Considérations en matière d'IA responsable

Les leaders de l'innovation dans le domaine de l'IA collaborent et s'engagent dans des pratiques d'IA responsable pour réduire ces risques tout en maximisant les avantages de la technologie pour la société. Les attributs clés d'une IA responsable comprennent :

 

  • Développer, évaluer et déployer des systèmes d'IA de manière sûre, fiable et éthique, en garantissant une IA inclusive créée par des équipes diversifiées.
  • Respecter les droits de l'homme, en permettant la supervision humaine, en exigeant une transparence et des explications, en s'engageant dans la sécurité, la sûreté, la fiabilité, la protection de la vie privée, l'équité, l'inclusion et le développement durable pour l'environnement.
  • Respecter et contribuer à une gouvernance interne et externe forte.
  • S'engager dans des initiatives de recherche et de collaboration multipartites pour alléger le fardeau du développement d'une IA responsable pour tous.

Avenir de la GenAI

L'optimisme et l'énergie poussent des entreprises du monde entier à rechercher des solutions d'IA générative qui créent de l'efficacité et génèrent de nouvelles opportunités commerciales. À l'avenir, nous allons probablement observer de nouvelles implémentations dans des domaines allant de la recherche scientifique à la conception :

 

  • Les processus de prise de décision seront améliorés par des scénarios et des prédictions générés par l'IA, offrant des informations précieuses dans presque tous les secteurs.
  • Les processus de conception et de prototypage de produits deviendront plus efficaces et innovants, accélérant les délais de mise sur le marché.
  • Les chatbots et les assistants virtuels évolueront pour gérer des interactions plus complexes, améliorant le service client et l'assistance interne.
  • La création de contenu personnalisé à grande échelle peut révolutionner les stratégies de marketing et d'engagement des clients.
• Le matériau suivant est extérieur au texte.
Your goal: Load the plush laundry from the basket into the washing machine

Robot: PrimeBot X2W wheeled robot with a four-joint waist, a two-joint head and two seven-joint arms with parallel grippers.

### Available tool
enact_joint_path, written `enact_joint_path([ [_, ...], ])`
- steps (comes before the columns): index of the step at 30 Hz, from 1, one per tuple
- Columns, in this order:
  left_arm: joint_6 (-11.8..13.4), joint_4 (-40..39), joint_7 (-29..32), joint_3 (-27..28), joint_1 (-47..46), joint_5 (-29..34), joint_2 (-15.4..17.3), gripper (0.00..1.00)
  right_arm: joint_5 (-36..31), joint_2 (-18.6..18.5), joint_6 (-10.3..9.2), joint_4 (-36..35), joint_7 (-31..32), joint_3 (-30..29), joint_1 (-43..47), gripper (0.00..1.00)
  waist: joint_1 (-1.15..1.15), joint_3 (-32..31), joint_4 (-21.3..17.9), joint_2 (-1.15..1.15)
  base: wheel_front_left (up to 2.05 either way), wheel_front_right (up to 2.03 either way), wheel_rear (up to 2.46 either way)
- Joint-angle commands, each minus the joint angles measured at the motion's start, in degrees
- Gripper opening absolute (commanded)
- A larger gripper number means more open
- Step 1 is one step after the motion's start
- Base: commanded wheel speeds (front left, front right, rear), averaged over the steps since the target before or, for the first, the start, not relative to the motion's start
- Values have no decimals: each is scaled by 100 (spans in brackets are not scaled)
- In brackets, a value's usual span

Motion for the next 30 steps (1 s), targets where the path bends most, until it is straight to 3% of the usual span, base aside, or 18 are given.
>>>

Les possibilités sont aussi passionnantes qu'elles sont incommensurables. Cependant, les entreprises devront développer des frameworks d'intelligence artificielle éthiques et des structures de gouvernance robustes pour assurer une utilisation responsable. Elles devront adapter leurs flux de travail et améliorer les compétences de leurs collaborateurs pour innover et tirer parti de la gamme étendue et croissante d'opportunités.